No estará demás recordar aquí que en Venezuela, para dirigir los asuntos políticos, hubo gobernadores y capitanes generales, nombrados los primeros por cinco años y los segundos por siete[200].

Después de la administración de los banqueros alemanes Belzares, Carlos V nombró gobernador de Venezuela al segoviano Juan Pérez de Tolosa, hombre instruído, generoso y prudente. Lo primero que hizo fué restablecer el orden y el imperio de la ley; se dedicó en seguida a hacer nuevo repartimiento de encomiendas, no sin manejarse con justicia y desinterés, y posteriormente dispuso expediciones militares. Dirigió la primera Alonso Pérez, hermano del Gobernador, saliendo del Tocuyo en los primeros días de febrero de 1547, al frente de cien hombres. Empleó en ella dos años y medio, perdió bastante gente y nada adelantó ni consiguió de provecho. Otra expedición realizó Juan de Villegas, mandando ochenta hombres, que también salió del Tocuyo en septiembre de 1547. Recorrió dilatados países y el 24 de diciembre del citado año tomó posesión de la laguna de Tacarigua con las formalidades usadas a la sazón. «Llegó (Villegas)—dice el escribano Francisco de San Juan—á la ribera de la laguna y cogió agua della, y con una espada cortó ramas y se paseó por la dicha ribera de la dicha laguna, y por otras partes, y se mandó poner y se puso junto á la dicha laguna una cruz de madera hincada en el suelo; lo cual todo dijo que hacía é hizo en señal de posesión, la cual tomó quieta y pacíficamente, sin contradicción de persona alguna que yo el dicho escribano viese ni oyese; y de todo ello como pasó el dicho señor teniente del gobernador lo pidió por testimonio, siendo presentes por testigos á lo susodicho el capitán Luis de Narváez, é Per Alvarez, teniente de veedor de S. M. en la dicha jornada, é Pablos Xuárez, alguacil mayor, é Juan Domínguez Antillano, y Gonzalo de los Ríos, y Sancho Briceño, y Juan de Escalante, y otros muchos.» Trasladó Villegas su campamento a la costa y dispuso (24 febrero 1548) la fundación de una ciudad que se llamaría de Nuestra Señora de la Concepción de Burburuata.

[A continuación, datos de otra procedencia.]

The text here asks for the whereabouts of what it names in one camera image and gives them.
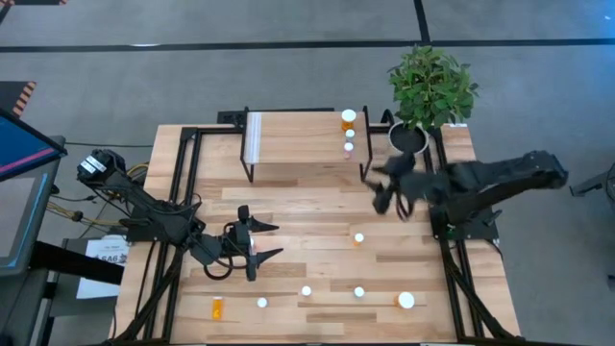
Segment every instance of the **wooden table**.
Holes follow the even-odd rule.
[[[364,111],[357,112],[353,123],[355,149],[344,159],[346,136],[341,129],[341,111],[252,111],[247,115],[243,160],[248,180],[254,180],[254,166],[288,164],[353,163],[356,169],[370,160],[367,119]]]
[[[158,130],[145,189],[160,199],[169,194],[180,130],[176,125]],[[449,161],[475,158],[467,128],[445,125],[442,131]],[[246,281],[243,271],[233,272],[223,282],[211,281],[186,255],[172,342],[455,340],[440,250],[431,237],[424,203],[416,206],[408,223],[398,220],[394,210],[376,215],[372,193],[361,183],[356,167],[348,164],[296,163],[283,169],[264,165],[258,180],[250,184],[237,159],[240,140],[240,135],[204,136],[195,185],[204,200],[198,216],[208,223],[207,232],[220,234],[224,223],[235,220],[237,207],[248,204],[256,218],[280,226],[275,232],[255,235],[257,249],[283,247],[284,251],[260,268],[253,283]],[[386,135],[372,135],[372,144],[374,165],[393,154]],[[423,160],[418,161],[420,168]],[[186,160],[184,185],[188,165]],[[379,178],[369,173],[368,179]],[[355,233],[365,235],[358,248],[352,243]],[[134,317],[149,247],[138,243],[129,253],[116,308],[118,331]],[[467,247],[478,295],[502,325],[517,334],[500,256],[485,241],[467,241]],[[149,295],[155,260],[156,256],[144,297]],[[311,286],[310,297],[300,295],[304,285]],[[361,299],[353,295],[357,285],[366,291]],[[394,296],[404,290],[416,299],[411,310],[393,307]],[[213,296],[225,300],[219,322],[211,319]],[[266,297],[269,307],[258,308],[258,297]],[[460,297],[466,333],[472,334],[467,302],[461,293]],[[164,307],[163,299],[155,336],[160,335]]]

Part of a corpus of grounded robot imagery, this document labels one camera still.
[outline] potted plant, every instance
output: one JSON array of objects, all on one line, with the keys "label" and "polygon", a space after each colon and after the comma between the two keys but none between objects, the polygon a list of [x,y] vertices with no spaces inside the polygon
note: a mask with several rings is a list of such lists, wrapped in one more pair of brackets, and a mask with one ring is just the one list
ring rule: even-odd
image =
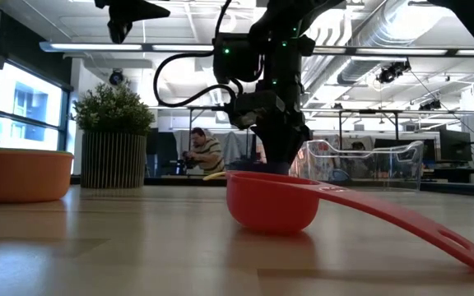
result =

Por muerte de Pérez de Tolosa se encargó interinamente de la gobernación de la provincia Juan de Villegas (comienzos de 1548). Deseando que su gente adquiriese hábitos de tranquilidad y sosiego, determinó fundar ciudades y repartir la tierra por encomiendas. Para la realización de lo primero, mandó al veedor Pedro Alvarez a poblar la Burburuata, quien dió comienzo a su obra el 26 de mayo de 1549. Algunos de los nuevos vecinos la abandonaron pronto, molestados por las hostilidades de los filibusteros o bucaneros, piratas establecidos en las pequeñas Antillas y que se ocupaban en robar los navíos que regresaban de las Indias. Quitaban la vida a los españoles que caían en sus manos para vengar—decían—las ofensas cometidas por aquéllos con los indígenas tomándoles como esclavos. Dichos filibusteros, hez de las sociedades europeas, de tal modo acosaron a los vecinos de Burburuata que, estos últimos, posteriormente, y siendo D. Pedro Ponce de León gobernador de la provincia, la abandonaron por completo. También Juan de Villegas, habiendo tenido la fortuna de encontrar rico venero de mineral en las riberas del Buria, fundó en el valle de Barquisimeto, a mediados del año 1552, la ciudad de Nueva Segovia, nombre que después se olvidó. Los vecinos de dicha ciudad la trasladaron al sitio que al presente tiene la de Barquisimeto.